* _Collected material_
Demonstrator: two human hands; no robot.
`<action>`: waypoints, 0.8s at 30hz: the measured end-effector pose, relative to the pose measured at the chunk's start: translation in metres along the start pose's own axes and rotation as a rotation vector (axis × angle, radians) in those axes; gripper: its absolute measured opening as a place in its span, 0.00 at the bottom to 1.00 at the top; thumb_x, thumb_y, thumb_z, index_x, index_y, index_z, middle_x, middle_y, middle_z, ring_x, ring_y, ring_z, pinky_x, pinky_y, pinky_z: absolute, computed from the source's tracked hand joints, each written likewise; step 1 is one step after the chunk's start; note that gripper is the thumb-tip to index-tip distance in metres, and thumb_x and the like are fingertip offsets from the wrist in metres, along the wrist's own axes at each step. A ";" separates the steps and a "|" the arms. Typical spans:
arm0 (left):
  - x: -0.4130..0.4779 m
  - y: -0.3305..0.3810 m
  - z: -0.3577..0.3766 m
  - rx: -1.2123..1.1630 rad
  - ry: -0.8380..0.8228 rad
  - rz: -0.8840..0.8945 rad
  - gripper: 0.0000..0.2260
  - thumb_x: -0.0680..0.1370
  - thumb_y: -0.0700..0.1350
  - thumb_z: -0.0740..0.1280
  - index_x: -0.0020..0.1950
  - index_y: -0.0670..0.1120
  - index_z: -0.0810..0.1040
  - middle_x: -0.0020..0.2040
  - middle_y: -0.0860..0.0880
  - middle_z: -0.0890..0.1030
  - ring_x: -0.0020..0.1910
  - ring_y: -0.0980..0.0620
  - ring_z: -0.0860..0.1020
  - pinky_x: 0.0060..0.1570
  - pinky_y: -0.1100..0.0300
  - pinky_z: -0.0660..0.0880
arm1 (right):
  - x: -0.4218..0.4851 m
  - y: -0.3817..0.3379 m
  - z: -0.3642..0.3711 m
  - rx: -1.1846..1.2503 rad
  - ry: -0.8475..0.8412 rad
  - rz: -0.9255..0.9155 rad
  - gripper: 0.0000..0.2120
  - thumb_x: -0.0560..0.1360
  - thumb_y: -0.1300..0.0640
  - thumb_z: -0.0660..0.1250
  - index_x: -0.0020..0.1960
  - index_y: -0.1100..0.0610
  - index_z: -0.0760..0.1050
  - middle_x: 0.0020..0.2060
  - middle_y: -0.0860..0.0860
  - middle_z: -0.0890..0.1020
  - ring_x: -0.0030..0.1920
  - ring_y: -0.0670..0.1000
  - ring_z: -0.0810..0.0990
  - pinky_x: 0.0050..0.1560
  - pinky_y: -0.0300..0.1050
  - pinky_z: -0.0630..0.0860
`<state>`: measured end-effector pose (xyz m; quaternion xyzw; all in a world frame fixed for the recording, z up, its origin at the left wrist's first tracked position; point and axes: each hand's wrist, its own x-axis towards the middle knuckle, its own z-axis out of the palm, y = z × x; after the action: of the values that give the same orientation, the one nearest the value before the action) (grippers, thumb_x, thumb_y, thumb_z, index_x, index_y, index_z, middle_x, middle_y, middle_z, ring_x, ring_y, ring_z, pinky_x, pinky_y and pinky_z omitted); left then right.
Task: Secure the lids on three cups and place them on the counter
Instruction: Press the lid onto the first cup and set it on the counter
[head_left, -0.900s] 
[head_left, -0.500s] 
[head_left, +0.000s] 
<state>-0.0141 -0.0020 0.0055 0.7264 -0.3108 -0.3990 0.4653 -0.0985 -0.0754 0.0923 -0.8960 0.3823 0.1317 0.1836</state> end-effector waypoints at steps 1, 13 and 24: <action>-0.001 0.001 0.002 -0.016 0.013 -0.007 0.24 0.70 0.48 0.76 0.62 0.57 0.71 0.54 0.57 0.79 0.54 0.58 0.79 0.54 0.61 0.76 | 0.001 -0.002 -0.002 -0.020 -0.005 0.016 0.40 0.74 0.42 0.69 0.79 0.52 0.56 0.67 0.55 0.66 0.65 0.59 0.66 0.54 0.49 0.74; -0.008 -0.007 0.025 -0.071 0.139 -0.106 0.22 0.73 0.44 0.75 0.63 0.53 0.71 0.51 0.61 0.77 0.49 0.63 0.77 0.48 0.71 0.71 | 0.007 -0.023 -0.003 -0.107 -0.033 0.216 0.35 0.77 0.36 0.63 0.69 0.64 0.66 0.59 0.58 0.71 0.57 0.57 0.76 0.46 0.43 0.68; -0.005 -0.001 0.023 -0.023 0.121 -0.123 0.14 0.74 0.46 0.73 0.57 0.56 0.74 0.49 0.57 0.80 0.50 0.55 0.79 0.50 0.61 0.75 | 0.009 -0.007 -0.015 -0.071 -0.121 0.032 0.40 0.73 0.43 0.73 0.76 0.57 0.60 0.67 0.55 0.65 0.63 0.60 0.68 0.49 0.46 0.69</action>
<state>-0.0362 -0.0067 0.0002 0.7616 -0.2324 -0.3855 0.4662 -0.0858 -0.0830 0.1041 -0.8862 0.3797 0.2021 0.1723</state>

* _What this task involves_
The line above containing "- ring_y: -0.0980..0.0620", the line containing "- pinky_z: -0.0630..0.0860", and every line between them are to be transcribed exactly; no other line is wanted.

* _Result below_
  - ring_y: -0.0980..0.0620
  - ring_z: -0.0860..0.1020
  - pinky_x: 0.0060..0.1570
  - pinky_y: -0.1100..0.0300
  - pinky_z: -0.0660..0.0880
arm1 (right):
  - x: -0.4218..0.4851 m
  - y: -0.3817..0.3379 m
  - z: -0.3642..0.3711 m
  - rx: -1.1846..1.2503 rad
  - ry: -0.8475..0.8412 rad
  - rz: -0.9255..0.9155 rad
  - gripper: 0.0000..0.2120
  - thumb_x: -0.0560..0.1360
  - thumb_y: -0.1300..0.0640
  - thumb_z: -0.0660..0.1250
  - index_x: -0.0020..0.1960
  - index_y: -0.1100..0.0610
  - index_z: -0.0760..0.1050
  - middle_x: 0.0020..0.2060
  - middle_y: -0.0860..0.0860
  - middle_z: -0.0890..0.1020
  - ring_x: -0.0030..0.1920
  - ring_y: -0.0670..0.1000
  - ring_z: -0.0810..0.0990
  - pinky_x: 0.0050..0.1560
  - pinky_y: -0.0300..0.1050
  - pinky_z: -0.0630..0.0860

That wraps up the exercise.